### [WHAT THE TASK REQUIRES]
Copy the data below in full, exactly as it appears.

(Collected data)
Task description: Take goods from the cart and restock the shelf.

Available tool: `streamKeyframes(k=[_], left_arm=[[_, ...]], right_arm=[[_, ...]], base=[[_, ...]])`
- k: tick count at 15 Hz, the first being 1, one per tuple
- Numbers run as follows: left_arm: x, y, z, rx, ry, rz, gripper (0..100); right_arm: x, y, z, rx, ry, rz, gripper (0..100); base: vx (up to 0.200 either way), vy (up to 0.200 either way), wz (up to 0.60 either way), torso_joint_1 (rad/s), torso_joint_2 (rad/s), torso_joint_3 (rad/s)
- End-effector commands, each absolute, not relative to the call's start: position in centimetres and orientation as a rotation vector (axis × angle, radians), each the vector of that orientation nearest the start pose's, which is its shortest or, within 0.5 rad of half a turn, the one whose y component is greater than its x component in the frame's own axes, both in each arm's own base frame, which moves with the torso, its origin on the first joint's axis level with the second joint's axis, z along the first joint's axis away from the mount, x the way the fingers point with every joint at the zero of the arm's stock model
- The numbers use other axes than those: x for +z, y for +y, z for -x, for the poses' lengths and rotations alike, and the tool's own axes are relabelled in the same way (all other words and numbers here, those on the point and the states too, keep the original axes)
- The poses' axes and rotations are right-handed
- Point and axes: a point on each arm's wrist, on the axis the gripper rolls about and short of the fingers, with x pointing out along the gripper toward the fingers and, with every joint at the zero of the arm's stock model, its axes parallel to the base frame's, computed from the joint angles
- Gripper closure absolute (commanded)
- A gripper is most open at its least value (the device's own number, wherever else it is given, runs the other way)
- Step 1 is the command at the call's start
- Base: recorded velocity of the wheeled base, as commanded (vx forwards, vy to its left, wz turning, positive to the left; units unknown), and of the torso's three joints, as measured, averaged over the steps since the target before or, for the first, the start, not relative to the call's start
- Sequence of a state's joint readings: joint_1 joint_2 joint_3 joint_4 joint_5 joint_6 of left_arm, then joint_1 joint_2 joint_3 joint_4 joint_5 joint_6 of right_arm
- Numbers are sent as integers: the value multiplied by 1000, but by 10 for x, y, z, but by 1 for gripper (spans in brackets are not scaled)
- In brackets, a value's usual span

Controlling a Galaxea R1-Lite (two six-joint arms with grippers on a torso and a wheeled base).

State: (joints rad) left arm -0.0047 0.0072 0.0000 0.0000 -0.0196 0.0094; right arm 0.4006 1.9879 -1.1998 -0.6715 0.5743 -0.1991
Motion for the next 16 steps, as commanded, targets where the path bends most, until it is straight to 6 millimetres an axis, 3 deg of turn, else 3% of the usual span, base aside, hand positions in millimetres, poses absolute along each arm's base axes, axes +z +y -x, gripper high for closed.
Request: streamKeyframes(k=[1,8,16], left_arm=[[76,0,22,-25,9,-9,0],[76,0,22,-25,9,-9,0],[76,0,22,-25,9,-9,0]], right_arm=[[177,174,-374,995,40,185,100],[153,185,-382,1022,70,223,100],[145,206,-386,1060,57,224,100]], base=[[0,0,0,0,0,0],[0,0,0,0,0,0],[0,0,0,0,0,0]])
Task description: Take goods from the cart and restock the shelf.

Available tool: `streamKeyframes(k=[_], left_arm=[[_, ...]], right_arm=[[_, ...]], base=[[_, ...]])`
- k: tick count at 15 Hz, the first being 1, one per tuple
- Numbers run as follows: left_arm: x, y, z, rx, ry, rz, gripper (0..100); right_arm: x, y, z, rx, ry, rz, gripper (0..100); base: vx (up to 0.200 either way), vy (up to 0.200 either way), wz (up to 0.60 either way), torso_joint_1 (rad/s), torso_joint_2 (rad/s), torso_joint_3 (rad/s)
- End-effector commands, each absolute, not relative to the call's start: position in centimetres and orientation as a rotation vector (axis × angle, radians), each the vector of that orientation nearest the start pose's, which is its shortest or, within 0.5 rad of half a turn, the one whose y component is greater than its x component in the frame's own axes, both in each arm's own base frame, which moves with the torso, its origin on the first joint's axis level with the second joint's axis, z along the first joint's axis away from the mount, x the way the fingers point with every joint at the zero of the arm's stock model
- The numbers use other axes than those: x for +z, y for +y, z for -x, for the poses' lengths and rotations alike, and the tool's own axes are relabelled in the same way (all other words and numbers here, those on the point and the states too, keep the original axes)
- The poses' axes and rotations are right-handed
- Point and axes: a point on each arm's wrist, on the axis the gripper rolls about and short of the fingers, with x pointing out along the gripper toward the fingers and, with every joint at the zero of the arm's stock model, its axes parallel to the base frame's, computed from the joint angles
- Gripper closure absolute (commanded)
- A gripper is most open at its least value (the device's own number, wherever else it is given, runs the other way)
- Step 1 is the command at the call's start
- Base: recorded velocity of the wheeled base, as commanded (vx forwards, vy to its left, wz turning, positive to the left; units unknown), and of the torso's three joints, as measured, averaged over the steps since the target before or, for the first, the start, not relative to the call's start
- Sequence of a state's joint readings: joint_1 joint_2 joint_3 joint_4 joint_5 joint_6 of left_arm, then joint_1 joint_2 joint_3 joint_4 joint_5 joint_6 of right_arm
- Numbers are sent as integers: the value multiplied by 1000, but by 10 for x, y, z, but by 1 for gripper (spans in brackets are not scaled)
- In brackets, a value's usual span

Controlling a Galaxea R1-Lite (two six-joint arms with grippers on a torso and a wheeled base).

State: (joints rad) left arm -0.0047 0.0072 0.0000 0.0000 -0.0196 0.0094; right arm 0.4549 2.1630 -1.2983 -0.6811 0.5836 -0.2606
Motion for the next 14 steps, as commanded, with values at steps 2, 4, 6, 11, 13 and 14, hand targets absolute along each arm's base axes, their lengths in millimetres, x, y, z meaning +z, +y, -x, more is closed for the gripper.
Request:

### [WRITTEN RESPONSE]
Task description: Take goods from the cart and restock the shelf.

Available tool: `streamKeyframes(k=[_], left_arm=[[_, ...]], right_arm=[[_, ...]], base=[[_, ...]])`
- k: tick count at 15 Hz, the first being 1, one per tuple
- Numbers run as follows: left_arm: x, y, z, rx, ry, rz, gripper (0..100); right_arm: x, y, z, rx, ry, rz, gripper (0..100); base: vx (up to 0.200 either way), vy (up to 0.200 either way), wz (up to 0.60 either way), torso_joint_1 (rad/s), torso_joint_2 (rad/s), torso_joint_3 (rad/s)
- End-effector commands, each absolute, not relative to the call's start: position in centimetres and orientation as a rotation vector (axis × angle, radians), each the vector of that orientation nearest the start pose's, which is its shortest or, within 0.5 rad of half a turn, the one whose y component is greater than its x component in the frame's own axes, both in each arm's own base frame, which moves with the torso, its origin on the first joint's axis level with the second joint's axis, z along the first joint's axis away from the mount, x the way the fingers point with every joint at the zero of the arm's stock model
- The numbers use other axes than those: x for +z, y for +y, z for -x, for the poses' lengths and rotations alike, and the tool's own axes are relabelled in the same way (all other words and numbers here, those on the point and the states too, keep the original axes)
- The poses' axes and rotations are right-handed
- Point and axes: a point on each arm's wrist, on the axis the gripper rolls about and short of the fingers, with x pointing out along the gripper toward the fingers and, with every joint at the zero of the arm's stock model, its axes parallel to the base frame's, computed from the joint angles
- Gripper closure absolute (commanded)
- A gripper is most open at its least value (the device's own number, wherever else it is given, runs the other way)
- Step 1 is the command at the call's start
- Base: recorded velocity of the wheeled base, as commanded (vx forwards, vy to its left, wz turning, positive to the left; units unknown), and of the torso's three joints, as measured, averaged over the steps since the target before or, for the first, the start, not relative to the call's start
- Sequence of a state's joint readings: joint_1 joint_2 joint_3 joint_4 joint_5 joint_6 of left_arm, then joint_1 joint_2 joint_3 joint_4 joint_5 joint_6 of right_arm
- Numbers are sent as integers: the value multiplied by 1000, but by 10 for x, y, z, but by 1 for gripper (spans in brackets are not scaled)
- In brackets, a value's usual span

Controlling a Galaxea R1-Lite (two six-joint arms with grippers on a torso and a wheeled base).

State: (joints rad) left arm -0.0047 0.0072 0.0000 0.0000 -0.0196 0.0094; right arm 0.4006 1.9879 -1.1998 -0.6715 0.5743 -0.1991
Motion for the next 16 steps, as commanded, targets where the path bends most, until it is straight to 6 millimetres an axis, 3 deg of turn, else 3% of the usual span, base aside, hand positions in millimetres, poses absolute along each arm's base axes, axes +z +y -x, gripper high for closed.
Request: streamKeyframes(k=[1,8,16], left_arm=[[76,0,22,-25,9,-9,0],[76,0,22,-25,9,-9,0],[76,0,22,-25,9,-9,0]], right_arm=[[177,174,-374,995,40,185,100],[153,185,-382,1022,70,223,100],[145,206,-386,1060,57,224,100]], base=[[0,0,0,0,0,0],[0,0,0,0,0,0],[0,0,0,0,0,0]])
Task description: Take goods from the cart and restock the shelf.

Available tool: `streamKeyframes(k=[_], left_arm=[[_, ...]], right_arm=[[_, ...]], base=[[_, ...]])`
- k: tick count at 15 Hz, the first being 1, one per tuple
- Numbers run as follows: left_arm: x, y, z, rx, ry, rz, gripper (0..100); right_arm: x, y, z, rx, ry, rz, gripper (0..100); base: vx (up to 0.200 either way), vy (up to 0.200 either way), wz (up to 0.60 either way), torso_joint_1 (rad/s), torso_joint_2 (rad/s), torso_joint_3 (rad/s)
- End-effector commands, each absolute, not relative to the call's start: position in centimetres and orientation as a rotation vector (axis × angle, radians), each the vector of that orientation nearest the start pose's, which is its shortest or, within 0.5 rad of half a turn, the one whose y component is greater than its x component in the frame's own axes, both in each arm's own base frame, which moves with the torso, its origin on the first joint's axis level with the second joint's axis, z along the first joint's axis away from the mount, x the way the fingers point with every joint at the zero of the arm's stock model
- The numbers use other axes than those: x for +z, y for +y, z for -x, for the poses' lengths and rotations alike, and the tool's own axes are relabelled in the same way (all other words and numbers here, those on the point and the states too, keep the original axes)
- The poses' axes and rotations are right-handed
- Point and axes: a point on each arm's wrist, on the axis the gripper rolls about and short of the fingers, with x pointing out along the gripper toward the fingers and, with every joint at the zero of the arm's stock model, its axes parallel to the base frame's, computed from the joint angles
- Gripper closure absolute (commanded)
- A gripper is most open at its least value (the device's own number, wherever else it is given, runs the other way)
- Step 1 is the command at the call's start
- Base: recorded velocity of the wheeled base, as commanded (vx forwards, vy to its left, wz turning, positive to the left; units unknown), and of the torso's three joints, as measured, averaged over the steps since the target before or, for the first, the start, not relative to the call's start
- Sequence of a state's joint readings: joint_1 joint_2 joint_3 joint_4 joint_5 joint_6 of left_arm, then joint_1 joint_2 joint_3 joint_4 joint_5 joint_6 of right_arm
- Numbers are sent as integers: the value multiplied by 1000, but by 10 for x, y, z, but by 1 for gripper (spans in brackets are not scaled)
- In brackets, a value's usual span

Controlling a Galaxea R1-Lite (two six-joint arms with grippers on a torso and a wheeled base).

State: (joints rad) left arm -0.0047 0.0072 0.0000 0.0000 -0.0196 0.0094; right arm 0.4549 2.1630 -1.2983 -0.6811 0.5836 -0.2606
Motion for the next 14 steps, as commanded, with values at steps 2, 4, 6, 11, 13 and 14, hand targets absolute along each arm's base axes, their lengths in millimetres, x, y, z meaning +z, +y, -x, more is closed for the gripper.
Request:

What the exercise asked for is now done.